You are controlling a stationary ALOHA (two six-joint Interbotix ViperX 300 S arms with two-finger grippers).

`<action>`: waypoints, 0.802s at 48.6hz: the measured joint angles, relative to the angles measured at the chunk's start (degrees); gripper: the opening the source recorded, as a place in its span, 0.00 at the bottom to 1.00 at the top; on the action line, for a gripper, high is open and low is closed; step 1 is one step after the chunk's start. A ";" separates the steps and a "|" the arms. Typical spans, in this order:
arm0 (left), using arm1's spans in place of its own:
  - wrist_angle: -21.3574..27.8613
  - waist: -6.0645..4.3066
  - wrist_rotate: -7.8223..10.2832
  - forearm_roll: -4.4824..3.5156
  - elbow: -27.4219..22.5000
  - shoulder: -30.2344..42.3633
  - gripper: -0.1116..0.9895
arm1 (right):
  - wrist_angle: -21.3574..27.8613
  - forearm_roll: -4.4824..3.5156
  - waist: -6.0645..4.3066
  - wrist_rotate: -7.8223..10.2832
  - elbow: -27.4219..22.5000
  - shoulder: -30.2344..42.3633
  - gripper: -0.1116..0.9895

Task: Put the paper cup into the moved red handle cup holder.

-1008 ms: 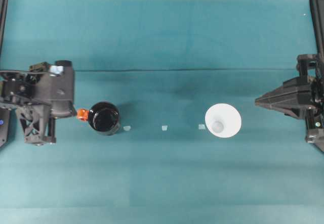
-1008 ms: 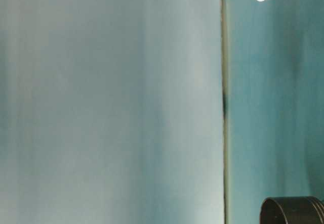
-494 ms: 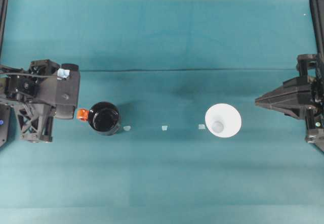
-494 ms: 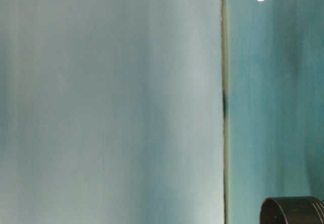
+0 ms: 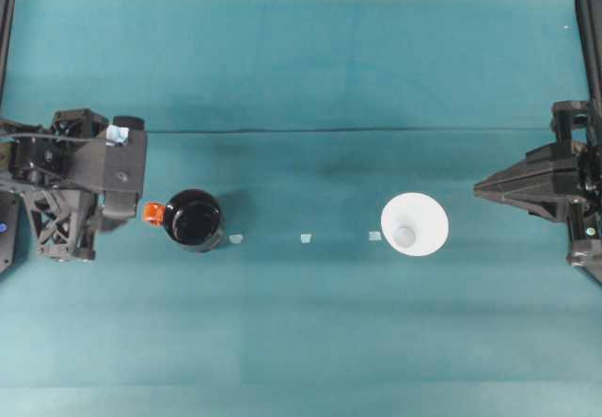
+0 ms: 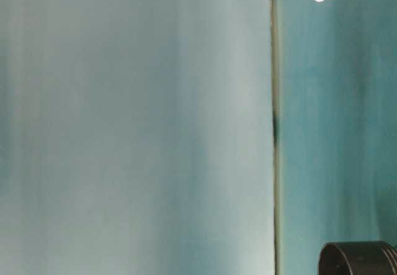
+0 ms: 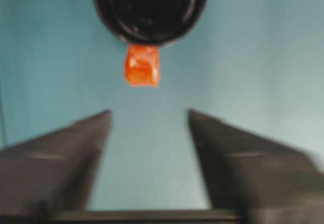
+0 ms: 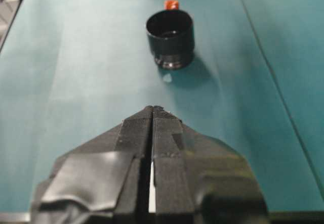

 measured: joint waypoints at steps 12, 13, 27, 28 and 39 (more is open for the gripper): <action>-3.69 0.18 1.58 0.00 3.16 0.35 0.98 | -0.35 0.09 -0.09 0.09 -0.09 0.00 0.01; -4.22 0.18 1.58 0.00 3.25 0.53 0.98 | -0.35 0.00 -0.09 0.09 0.00 0.00 0.01; -10.02 0.62 1.93 0.00 3.25 7.65 0.99 | 0.09 0.00 -0.09 0.00 0.00 0.00 0.01; -10.28 0.62 2.02 0.00 3.16 8.35 0.99 | 0.09 0.09 -0.09 0.00 0.00 0.00 0.01; -13.97 0.97 2.20 0.00 2.11 13.54 0.99 | 0.09 0.09 -0.09 0.00 0.00 0.00 0.01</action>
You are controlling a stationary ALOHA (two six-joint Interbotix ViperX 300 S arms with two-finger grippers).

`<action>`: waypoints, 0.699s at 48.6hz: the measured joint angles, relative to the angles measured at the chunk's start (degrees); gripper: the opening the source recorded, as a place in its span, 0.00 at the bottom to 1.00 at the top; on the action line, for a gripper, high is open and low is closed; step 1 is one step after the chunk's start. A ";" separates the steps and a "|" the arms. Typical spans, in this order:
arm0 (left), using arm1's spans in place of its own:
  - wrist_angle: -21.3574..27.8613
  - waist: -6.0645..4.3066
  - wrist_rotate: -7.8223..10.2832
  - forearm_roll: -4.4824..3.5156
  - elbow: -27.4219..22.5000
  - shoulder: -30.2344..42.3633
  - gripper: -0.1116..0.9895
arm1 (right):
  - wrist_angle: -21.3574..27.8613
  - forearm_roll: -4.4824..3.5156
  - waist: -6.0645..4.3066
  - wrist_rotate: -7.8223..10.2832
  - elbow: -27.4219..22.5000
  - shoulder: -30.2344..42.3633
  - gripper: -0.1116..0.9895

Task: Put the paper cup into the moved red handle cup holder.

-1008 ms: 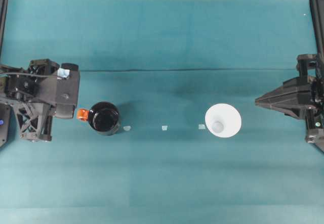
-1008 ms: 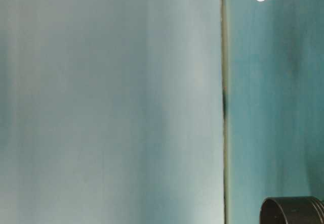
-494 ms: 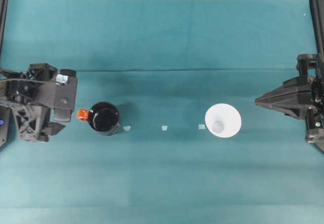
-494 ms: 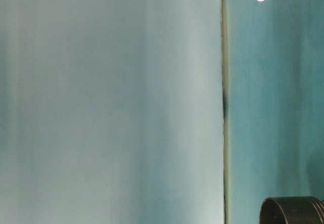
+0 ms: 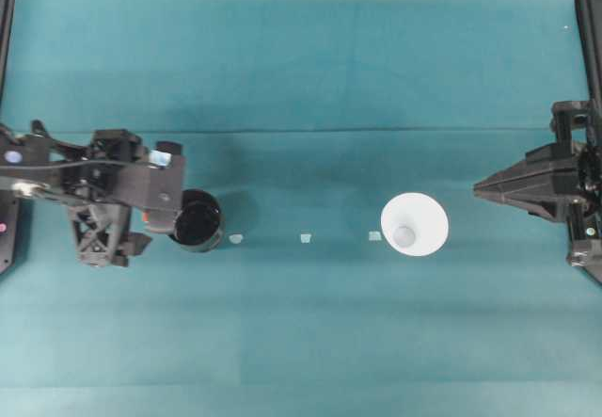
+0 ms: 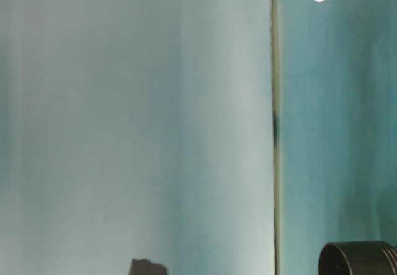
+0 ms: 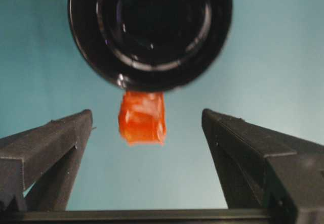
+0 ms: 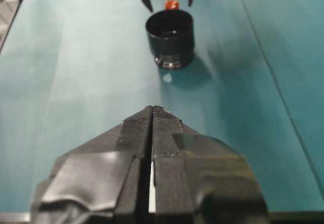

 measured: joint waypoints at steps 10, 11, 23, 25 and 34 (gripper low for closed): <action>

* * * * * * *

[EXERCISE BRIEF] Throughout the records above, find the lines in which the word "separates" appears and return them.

[RESULT]
`<action>`: waypoints, 0.802s at 48.6hz: the measured joint angles, relative to the angles measured at the chunk's start (degrees); gripper: the opening the source recorded, as a place in its span, 0.00 at the bottom to 1.00 at the top; on the action line, for a gripper, high is open and low is closed; step 1 is one step after the chunk's start. A ";" separates the steps and a "|" the arms. Typical spans, in this order:
`<action>`: waypoints, 0.699s at 48.6hz: the measured joint angles, relative to the angles measured at the chunk's start (degrees); gripper: the opening the source recorded, as a place in its span, 0.00 at the bottom to 1.00 at the top; on the action line, for a gripper, high is open and low is closed; step 1 is one step after the chunk's start. A ";" separates the steps and a "|" the arms. Typical spans, in this order:

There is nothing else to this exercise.